Anyway, like I said, I realize that in life's journey that there are times in which one can over-explain.  I've touched on why I think people do that, but I will expand upon it, the consequences of it and how it can and should be handled differently.  In other words, ironically, I will explain about people over-explaining.  ðŸ˜‰


Why (we over-explain)
  • We don't think another is following what we are saying.
    • This can be a lack of confidence as to how well we express ourselves.
    • This can be a condescending attitude towards our audience.
  • We feel a need to justify or get our perspective validated.
    • This can be a defensive pose.
    • This could be a please indicate I'm smart or praise me pose.
  • We lack substance in what we are saying and try to substitute "more words" for "more substance".

What (are the possible consequences)
  • We can expose ourselves.
    • A obvious lack of confidence can cause people to cringe, avoid us or be driven away.
    • When in a 'fight', debate or other type of competition, this can give the other side an edge If they know that you are constrained by concern for what they think, they can use that to their advantage.
    • As lacking substance or knowledge.  
  • We can antagonize others.
    • People can sense when they are being 'over-explained'  to, especially it is a function of  speaker not having confidence of his/her audience ability to follow.
    • This causes either push-back or resentment.

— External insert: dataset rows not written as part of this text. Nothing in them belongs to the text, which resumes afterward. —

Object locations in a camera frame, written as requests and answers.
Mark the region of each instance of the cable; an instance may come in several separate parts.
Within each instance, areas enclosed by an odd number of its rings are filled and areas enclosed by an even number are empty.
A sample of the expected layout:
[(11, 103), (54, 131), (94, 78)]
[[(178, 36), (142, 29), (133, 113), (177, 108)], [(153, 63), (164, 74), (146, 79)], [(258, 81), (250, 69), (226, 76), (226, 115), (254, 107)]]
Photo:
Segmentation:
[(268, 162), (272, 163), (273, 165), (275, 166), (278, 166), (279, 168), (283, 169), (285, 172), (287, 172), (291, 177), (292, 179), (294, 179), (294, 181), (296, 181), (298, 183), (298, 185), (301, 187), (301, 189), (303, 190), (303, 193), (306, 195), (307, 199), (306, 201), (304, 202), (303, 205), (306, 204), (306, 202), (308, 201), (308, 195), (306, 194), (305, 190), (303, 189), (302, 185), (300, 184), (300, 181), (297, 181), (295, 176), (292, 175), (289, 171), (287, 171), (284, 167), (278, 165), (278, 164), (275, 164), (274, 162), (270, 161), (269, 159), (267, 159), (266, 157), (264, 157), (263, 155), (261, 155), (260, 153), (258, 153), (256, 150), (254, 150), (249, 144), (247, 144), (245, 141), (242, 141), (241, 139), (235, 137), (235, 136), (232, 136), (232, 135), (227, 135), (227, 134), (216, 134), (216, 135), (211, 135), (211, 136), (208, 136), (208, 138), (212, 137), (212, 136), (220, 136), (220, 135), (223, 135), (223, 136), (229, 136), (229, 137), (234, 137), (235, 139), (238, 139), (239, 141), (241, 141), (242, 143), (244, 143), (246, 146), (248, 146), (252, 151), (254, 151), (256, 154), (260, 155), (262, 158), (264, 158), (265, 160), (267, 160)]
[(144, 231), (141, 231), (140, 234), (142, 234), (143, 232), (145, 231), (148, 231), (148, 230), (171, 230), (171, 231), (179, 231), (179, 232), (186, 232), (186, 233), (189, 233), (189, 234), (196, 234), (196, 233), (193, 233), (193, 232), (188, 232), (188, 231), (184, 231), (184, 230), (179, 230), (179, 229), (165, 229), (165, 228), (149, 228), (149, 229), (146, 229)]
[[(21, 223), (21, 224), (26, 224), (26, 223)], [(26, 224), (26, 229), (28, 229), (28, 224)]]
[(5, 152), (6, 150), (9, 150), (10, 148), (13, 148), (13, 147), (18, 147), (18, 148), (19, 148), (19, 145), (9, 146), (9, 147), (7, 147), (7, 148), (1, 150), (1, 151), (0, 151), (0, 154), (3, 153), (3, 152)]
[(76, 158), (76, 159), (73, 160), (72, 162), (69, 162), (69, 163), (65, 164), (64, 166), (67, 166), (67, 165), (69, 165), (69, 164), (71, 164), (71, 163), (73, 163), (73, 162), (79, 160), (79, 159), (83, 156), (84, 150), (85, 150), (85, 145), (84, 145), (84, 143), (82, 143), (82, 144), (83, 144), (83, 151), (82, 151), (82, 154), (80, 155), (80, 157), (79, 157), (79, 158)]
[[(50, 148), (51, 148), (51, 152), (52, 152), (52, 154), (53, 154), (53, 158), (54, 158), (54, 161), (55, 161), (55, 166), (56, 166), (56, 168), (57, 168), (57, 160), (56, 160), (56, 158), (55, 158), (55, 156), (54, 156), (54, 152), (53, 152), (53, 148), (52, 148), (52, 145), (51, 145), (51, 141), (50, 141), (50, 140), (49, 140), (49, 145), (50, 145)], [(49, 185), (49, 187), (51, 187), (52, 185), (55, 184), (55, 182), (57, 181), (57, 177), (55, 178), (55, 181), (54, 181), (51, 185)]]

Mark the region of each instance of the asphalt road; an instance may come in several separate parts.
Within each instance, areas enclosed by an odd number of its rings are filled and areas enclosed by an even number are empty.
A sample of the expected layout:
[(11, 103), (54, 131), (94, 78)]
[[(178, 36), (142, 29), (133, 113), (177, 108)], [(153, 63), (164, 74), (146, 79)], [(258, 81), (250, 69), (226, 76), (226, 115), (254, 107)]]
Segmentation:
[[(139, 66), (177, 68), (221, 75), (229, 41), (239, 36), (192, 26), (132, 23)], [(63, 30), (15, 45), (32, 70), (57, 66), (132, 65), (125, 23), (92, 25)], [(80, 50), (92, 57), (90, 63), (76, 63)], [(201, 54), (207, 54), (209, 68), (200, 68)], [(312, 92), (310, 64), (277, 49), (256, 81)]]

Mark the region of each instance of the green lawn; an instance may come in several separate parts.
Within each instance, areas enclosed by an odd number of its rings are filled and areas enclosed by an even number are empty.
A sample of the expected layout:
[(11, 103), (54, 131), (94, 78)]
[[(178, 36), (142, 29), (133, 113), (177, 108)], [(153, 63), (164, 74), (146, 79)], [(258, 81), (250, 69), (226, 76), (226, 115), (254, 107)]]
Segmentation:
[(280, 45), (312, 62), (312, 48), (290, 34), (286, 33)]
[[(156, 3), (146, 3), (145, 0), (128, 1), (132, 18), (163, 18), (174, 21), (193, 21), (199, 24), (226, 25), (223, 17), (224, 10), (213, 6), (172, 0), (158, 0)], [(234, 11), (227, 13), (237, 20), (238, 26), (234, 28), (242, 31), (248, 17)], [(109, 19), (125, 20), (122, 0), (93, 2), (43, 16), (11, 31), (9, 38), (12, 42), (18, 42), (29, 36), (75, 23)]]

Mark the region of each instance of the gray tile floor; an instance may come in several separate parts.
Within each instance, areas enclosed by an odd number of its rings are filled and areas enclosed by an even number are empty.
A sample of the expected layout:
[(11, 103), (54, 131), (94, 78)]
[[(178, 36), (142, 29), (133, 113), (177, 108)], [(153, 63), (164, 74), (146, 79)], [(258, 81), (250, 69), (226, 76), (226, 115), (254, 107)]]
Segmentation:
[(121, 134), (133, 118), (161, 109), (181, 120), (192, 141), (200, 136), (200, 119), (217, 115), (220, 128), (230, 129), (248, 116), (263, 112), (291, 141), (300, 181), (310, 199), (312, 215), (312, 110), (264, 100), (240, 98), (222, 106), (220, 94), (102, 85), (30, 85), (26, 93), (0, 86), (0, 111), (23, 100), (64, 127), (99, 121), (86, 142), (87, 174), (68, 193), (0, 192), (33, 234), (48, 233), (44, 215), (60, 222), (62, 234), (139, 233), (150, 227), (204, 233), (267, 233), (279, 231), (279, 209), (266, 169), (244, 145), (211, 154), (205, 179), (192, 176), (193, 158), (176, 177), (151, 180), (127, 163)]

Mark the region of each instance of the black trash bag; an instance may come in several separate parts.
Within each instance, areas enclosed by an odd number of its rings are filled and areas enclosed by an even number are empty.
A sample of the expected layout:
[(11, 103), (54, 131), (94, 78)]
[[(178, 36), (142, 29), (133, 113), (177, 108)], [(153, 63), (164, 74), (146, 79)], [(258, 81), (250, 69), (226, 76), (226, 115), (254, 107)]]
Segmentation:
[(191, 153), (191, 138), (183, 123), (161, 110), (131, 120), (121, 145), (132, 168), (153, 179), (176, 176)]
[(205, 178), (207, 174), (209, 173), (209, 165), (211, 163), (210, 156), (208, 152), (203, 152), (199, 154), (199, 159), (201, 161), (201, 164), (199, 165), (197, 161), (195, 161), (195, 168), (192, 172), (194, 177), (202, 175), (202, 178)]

How (can we handle it differently)
  • We can give others the opportunity to connect the dots rather than us fully connecting the dots for them.
    • This can avoid them feeling that we are speaking down to them.
    • This can give them an opportunity to stretch their mind in some cases.
    • If we make it clear that it is safe to ask questions, they can ask us questions if they still don't understand fully.
  • We can remind ourselves that even if we aren't expressing ourselves as well as perhaps we should, that our audience will let us know if they don't understand.  
    • We may find that we have communicated our point effectively despite worrying about it.
    • If our audience is fair-minded, they will give us the opportunity to clarify when necessary.
  • We can say just as much as we need to (and not more)
    • This can avoid leaving the impression to others that we are seeking their approval (and strengthen our hand when dealing with kids or other adults.
    • Often times and audience will tune out if we say too much, but if we say just enough, they can seek out more from us.  This is especially true in dating where saying less can draw the other person who is interested out towards us.
    • It is best to explain what you know and avoid risking sounding foolish trying to explain what you don't
There are times in which it is important to explain ourselves thoroughly such as surgeon explaining precisely what he needs to his surgery team during an operation OR a math teacher going through all the steps when teaching a brand-new concept.  However, I believe that in many cases, people over-explain themselves to point of detriment to a potential love interest, their children, their family, their adversaries, potential supporters, etc for reasons specified above.  I believe that it all can be best summed up in this saying:

A man of many words is a man of few thoughts. A man of many thoughts is a man of few words.